The buildings, owned by the Toronto Catholic District School Board and leased by the O’Connor House Organization, faced demolition in 2009 after the board’s financial troubles meant that it could no longer afford to keep the site in a state of good repair.
However, because of the site’s historical significance, the buildings, which were built in 1932, are the former home of Canadian senator, philanthropist and businessman Frank O’Connor, the city turned the demolition request.
In 2010 the federal government stepped in and said they would contribute $2.1 million toward restoring the aging property.
It was estimated that it would cost $3 million to $4 million to repair and revitalize the estate.

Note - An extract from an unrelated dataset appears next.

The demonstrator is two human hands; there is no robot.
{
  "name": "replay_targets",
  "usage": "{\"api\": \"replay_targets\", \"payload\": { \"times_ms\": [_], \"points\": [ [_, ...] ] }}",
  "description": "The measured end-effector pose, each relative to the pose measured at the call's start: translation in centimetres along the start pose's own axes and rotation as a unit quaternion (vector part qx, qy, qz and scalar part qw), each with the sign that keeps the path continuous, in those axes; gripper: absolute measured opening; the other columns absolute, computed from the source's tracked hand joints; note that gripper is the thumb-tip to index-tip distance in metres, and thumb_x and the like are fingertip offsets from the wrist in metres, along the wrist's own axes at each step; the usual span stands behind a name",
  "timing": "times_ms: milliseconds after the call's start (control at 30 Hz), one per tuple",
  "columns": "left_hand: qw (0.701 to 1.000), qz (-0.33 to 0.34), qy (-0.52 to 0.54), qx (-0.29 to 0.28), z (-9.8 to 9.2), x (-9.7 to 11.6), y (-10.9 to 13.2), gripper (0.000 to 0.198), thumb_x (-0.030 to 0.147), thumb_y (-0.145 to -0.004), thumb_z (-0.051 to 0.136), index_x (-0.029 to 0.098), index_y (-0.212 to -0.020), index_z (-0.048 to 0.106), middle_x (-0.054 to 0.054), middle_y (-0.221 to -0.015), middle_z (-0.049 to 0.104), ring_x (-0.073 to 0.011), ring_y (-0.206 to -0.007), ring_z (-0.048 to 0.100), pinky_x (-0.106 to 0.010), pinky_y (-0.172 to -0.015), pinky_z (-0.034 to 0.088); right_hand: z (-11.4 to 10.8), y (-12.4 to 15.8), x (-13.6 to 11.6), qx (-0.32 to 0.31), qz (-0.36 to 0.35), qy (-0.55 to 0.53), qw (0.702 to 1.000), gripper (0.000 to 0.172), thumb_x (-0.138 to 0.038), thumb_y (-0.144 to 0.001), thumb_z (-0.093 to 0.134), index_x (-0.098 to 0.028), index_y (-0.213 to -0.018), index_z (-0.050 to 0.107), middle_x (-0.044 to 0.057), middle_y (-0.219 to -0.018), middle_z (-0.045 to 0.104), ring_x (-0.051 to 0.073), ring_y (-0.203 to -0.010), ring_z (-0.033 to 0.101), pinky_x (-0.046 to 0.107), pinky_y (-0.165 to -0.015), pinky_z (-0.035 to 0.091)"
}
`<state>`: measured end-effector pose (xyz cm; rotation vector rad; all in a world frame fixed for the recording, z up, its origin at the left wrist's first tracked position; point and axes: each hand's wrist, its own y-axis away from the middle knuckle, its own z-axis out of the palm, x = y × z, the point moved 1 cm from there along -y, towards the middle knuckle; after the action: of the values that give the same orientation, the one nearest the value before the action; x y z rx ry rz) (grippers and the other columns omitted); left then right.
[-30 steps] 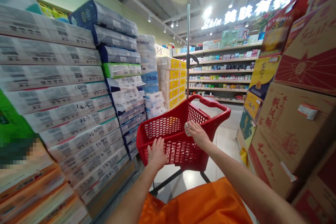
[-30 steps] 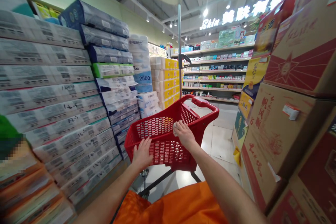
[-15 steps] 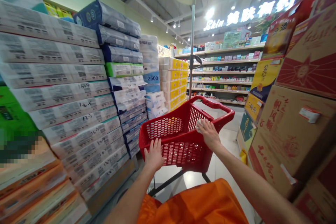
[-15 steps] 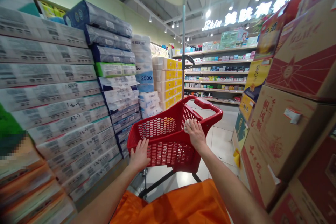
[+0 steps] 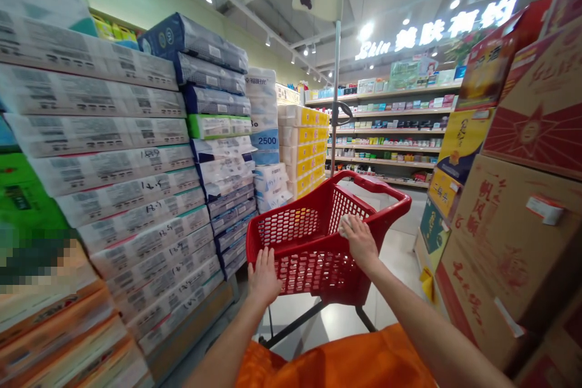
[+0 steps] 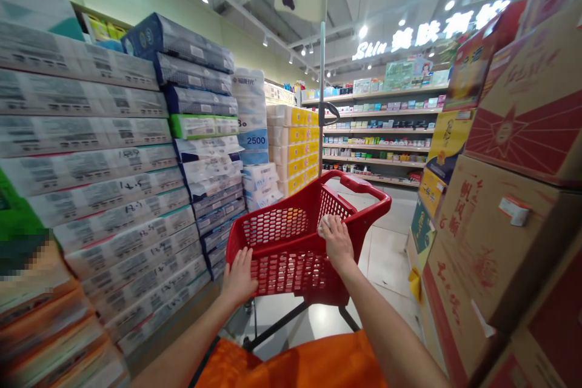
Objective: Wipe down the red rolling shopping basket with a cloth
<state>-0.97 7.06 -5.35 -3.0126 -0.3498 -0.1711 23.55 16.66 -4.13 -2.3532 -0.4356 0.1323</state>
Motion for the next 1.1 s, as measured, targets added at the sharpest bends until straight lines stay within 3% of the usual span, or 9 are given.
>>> {"api": "replay_targets", "payload": {
  "times_ms": [167,267,433,567,633,800,1000,1100],
  "points": [
    [0.999,0.02,-0.028,-0.028,-0.2,0.3,-0.1,0.082,0.023,-0.064,0.046,0.01,-0.138,0.014,-0.009,-0.147,0.01,-0.0217,-0.134,0.009,-0.046,-0.107,0.015,0.3,0.6,-3.1,-0.077,-0.064,-0.028,0.995,0.051,-0.003,-0.078,0.039,-0.018,-0.126,0.047,0.01,-0.137,0.036,0.025,-0.128,0.028,0.04,-0.103,0.026],
    [0.999,0.037,-0.017,-0.033,0.0,0.4,0.2,0.083,0.026,-0.065,0.047,0.01,-0.138,0.011,-0.007,-0.147,0.008,-0.0206,-0.134,0.007,-0.044,-0.107,0.015,0.1,0.7,-3.5,-0.099,-0.076,-0.027,0.992,0.051,-0.004,-0.079,0.038,-0.019,-0.127,0.045,0.009,-0.138,0.034,0.024,-0.128,0.027,0.04,-0.103,0.025],
    [0.998,0.048,-0.004,-0.029,0.4,1.0,0.8,0.084,0.029,-0.064,0.047,0.011,-0.138,0.011,-0.006,-0.147,0.007,-0.0209,-0.135,0.006,-0.045,-0.107,0.014,-0.8,0.4,-2.7,-0.104,0.002,0.007,0.995,0.048,-0.005,-0.08,0.036,-0.014,-0.126,0.047,0.013,-0.138,0.034,0.026,-0.129,0.025,0.042,-0.103,0.022],
    [0.997,0.066,-0.002,-0.029,0.1,1.5,1.3,0.08,0.027,-0.066,0.044,0.01,-0.138,0.013,-0.007,-0.147,0.01,-0.0206,-0.134,0.009,-0.043,-0.107,0.015,-0.3,1.3,-5.6,-0.114,-0.09,-0.033,0.989,0.053,-0.003,-0.079,0.036,-0.019,-0.128,0.043,0.009,-0.139,0.032,0.022,-0.129,0.025,0.04,-0.104,0.023],
    [0.997,0.071,0.002,-0.027,0.0,1.3,1.5,0.078,0.025,-0.067,0.044,0.009,-0.138,0.016,-0.007,-0.147,0.013,-0.0197,-0.134,0.011,-0.039,-0.107,0.017,-0.2,1.4,-5.6,-0.121,-0.099,-0.033,0.987,0.053,-0.003,-0.078,0.036,-0.019,-0.128,0.044,0.008,-0.139,0.034,0.022,-0.129,0.027,0.04,-0.103,0.024],
    [0.998,0.07,-0.007,0.0,0.3,0.9,1.7,0.073,0.021,-0.069,0.043,0.008,-0.137,0.018,-0.009,-0.146,0.015,-0.0194,-0.134,0.012,-0.035,-0.108,0.017,-0.7,0.7,-2.8,-0.116,0.008,0.013,0.993,0.051,-0.002,-0.078,0.035,-0.014,-0.126,0.046,0.012,-0.139,0.033,0.026,-0.13,0.024,0.042,-0.103,0.025],
    [0.995,0.103,-0.012,-0.007,0.4,1.0,2.0,0.075,0.023,-0.068,0.043,0.009,-0.137,0.017,-0.007,-0.146,0.015,-0.0195,-0.134,0.011,-0.039,-0.109,0.012,0.4,1.7,-6.8,-0.121,-0.098,-0.041,0.987,0.055,-0.002,-0.077,0.037,-0.018,-0.129,0.043,0.009,-0.139,0.032,0.023,-0.129,0.025,0.039,-0.104,0.023],
    [0.997,0.078,0.0,-0.013,0.4,0.6,1.9,0.075,0.021,-0.068,0.041,0.008,-0.137,0.018,-0.007,-0.146,0.015,-0.0189,-0.134,0.012,-0.038,-0.109,0.013,0.4,1.5,-6.1,-0.13,-0.069,-0.043,0.988,0.053,-0.002,-0.078,0.036,-0.017,-0.129,0.043,0.009,-0.14,0.031,0.023,-0.13,0.024,0.039,-0.104,0.022]
  ]
}}
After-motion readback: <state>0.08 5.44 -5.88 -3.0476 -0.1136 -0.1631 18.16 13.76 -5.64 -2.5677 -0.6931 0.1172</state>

The O’Connor House Organization and the school board are responsible for matching the federal government’s contribution.
“The O’Connor House still needs to raise the majority of those funds,” said chair of the board of directors for the O’Connor House Organization, Tony Wagner.

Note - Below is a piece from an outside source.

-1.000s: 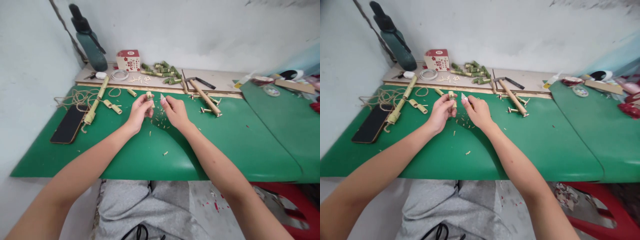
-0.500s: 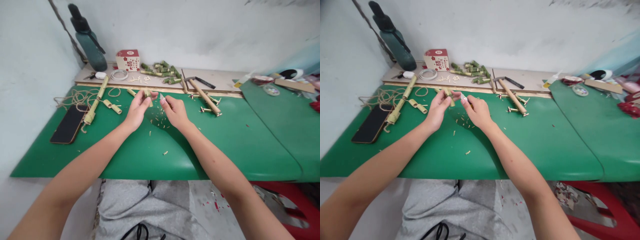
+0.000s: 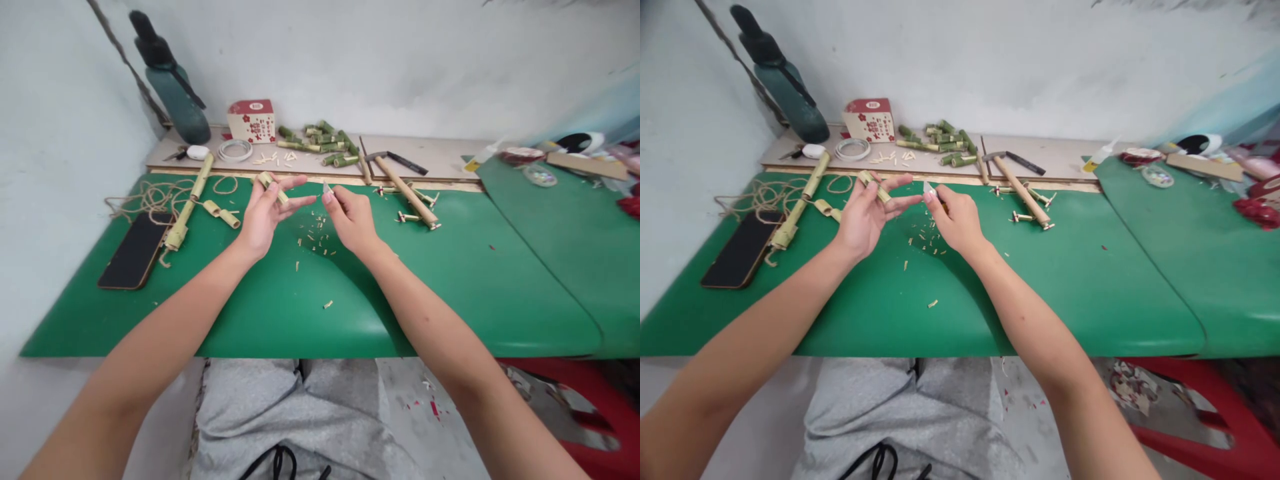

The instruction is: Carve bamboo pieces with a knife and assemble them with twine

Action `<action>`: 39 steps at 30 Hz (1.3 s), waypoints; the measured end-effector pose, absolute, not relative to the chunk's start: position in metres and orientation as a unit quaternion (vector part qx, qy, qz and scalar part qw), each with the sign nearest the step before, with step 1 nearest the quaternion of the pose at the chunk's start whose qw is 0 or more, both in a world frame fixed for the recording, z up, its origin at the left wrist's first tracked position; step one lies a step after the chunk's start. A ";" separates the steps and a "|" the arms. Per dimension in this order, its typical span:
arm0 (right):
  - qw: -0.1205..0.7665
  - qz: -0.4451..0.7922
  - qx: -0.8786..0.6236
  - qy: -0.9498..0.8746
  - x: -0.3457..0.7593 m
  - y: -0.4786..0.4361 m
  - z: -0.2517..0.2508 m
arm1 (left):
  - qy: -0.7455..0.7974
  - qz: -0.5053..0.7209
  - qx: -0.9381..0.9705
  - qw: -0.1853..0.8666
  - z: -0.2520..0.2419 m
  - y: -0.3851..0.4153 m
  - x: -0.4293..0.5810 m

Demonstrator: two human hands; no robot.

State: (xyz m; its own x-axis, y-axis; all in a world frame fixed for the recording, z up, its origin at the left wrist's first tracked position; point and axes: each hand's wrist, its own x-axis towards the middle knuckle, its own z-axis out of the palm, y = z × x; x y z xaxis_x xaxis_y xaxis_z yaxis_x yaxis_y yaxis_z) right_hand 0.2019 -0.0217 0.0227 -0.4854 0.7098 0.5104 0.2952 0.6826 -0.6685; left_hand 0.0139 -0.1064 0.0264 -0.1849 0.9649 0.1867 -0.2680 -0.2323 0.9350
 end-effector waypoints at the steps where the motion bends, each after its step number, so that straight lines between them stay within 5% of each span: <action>1: 0.404 0.257 -0.305 -0.823 0.202 -0.022 0.023 | 0.401 0.655 0.422 0.481 0.029 -0.107 0.014; 14: 0.371 0.245 -0.327 -0.834 0.202 -0.023 0.022 | 0.435 0.641 0.338 0.534 0.032 -0.105 0.023; 24: 0.254 0.233 -0.297 -0.891 0.196 -0.031 0.027 | 0.415 0.614 0.282 0.609 0.031 -0.106 0.028; 39: 0.254 0.225 -0.320 -0.885 0.199 -0.029 0.028 | 0.471 0.632 0.336 0.515 0.027 -0.105 0.025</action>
State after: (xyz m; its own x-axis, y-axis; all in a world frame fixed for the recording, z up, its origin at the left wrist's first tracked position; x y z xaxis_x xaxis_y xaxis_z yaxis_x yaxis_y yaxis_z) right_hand 0.1987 -0.0291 0.0276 -0.6667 0.6801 0.3050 0.4523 0.6944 -0.5596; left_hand 0.0249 -0.1048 0.0272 -0.2437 0.9679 -0.0616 -0.3350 -0.0244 0.9419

Phase one of the restoration started in April and includes renovating the exterior of the two main structures, the main estate and the coach house, as well as the main floor of the coach house.
The second phase, which will include work on the second floor of the coach house and the main floor of the estate building, is scheduled to start at the beginning of November and be completed by the end of March 2012.
Phase three will repair the second floor of the main estate.
Under terms of the lease, the school board will have use of the main floor of the coach house, which will be used by the nearby school as classroom space.
With the first phase of work wrapping up this month, Wagner said the renovations and repairs are on track.
“The exterior renovation is pretty well complete,” Wagner said. “The roof for example has been repaired on both buildings.”
The windows are also in the process of being replaced.
“Right now you’ll see boards on the windows, but you can certainly tell that (the exterior) has been repaired and brought up to the same consistency,” he said.
Wagner said he was pleased to hear the building will be restored because he believes it will not only contribute to revitalization of the property, but the whole area.
“You see people who walk their dogs in the neighbourhood and they’re excited now to see it actually being restored, because it was such a bloody eyesore,” he said.
The Toronto Catholic District School Board’s associate director of planning and facilities, Angelo Sangiorgio, said the board shares the sentiment.
“I think the board was happy obviously,” he said. “We’re able to restore the house and the historical significance, not just of the house but of the whole property.”
Prior to the government announcing a commitment to help fund the building’s restoration, maintaining the property was unfeasible due to the board’s ongoing financial problems.
“We’re faced with making decisions around replacing roofs windows and boilers,” Sangiorgio said. “You have a residential house that really doesn’t lend itself to be used for instructional space … and sometimes we have to make some difficult choices.”
Now that the future of the estate is assured, the O’Connor House organization is working to restore the building to heritage and school board standards.
The target to complete the final phase is the end of 2012. Apart from classroom space, the organization would use the Senator O’Connor House for heritage and cultural events and also to offer it as rentable space to the community.
Wagner said he believes the school board sees the restoration as a positive move because it will provide not only additional capacity, but also a historical space for interactive teaching.
“I think they see it as an opportunity, from a learning perspective, to actually create curriculum that can celebrate Frank O’Connor as a famous Canadian,” he said.
A groundbreaking ceremony will be held on Oct. 28 at 9 a.m. at the estate and will be attended by federal Finance Minister Jim Flaherty.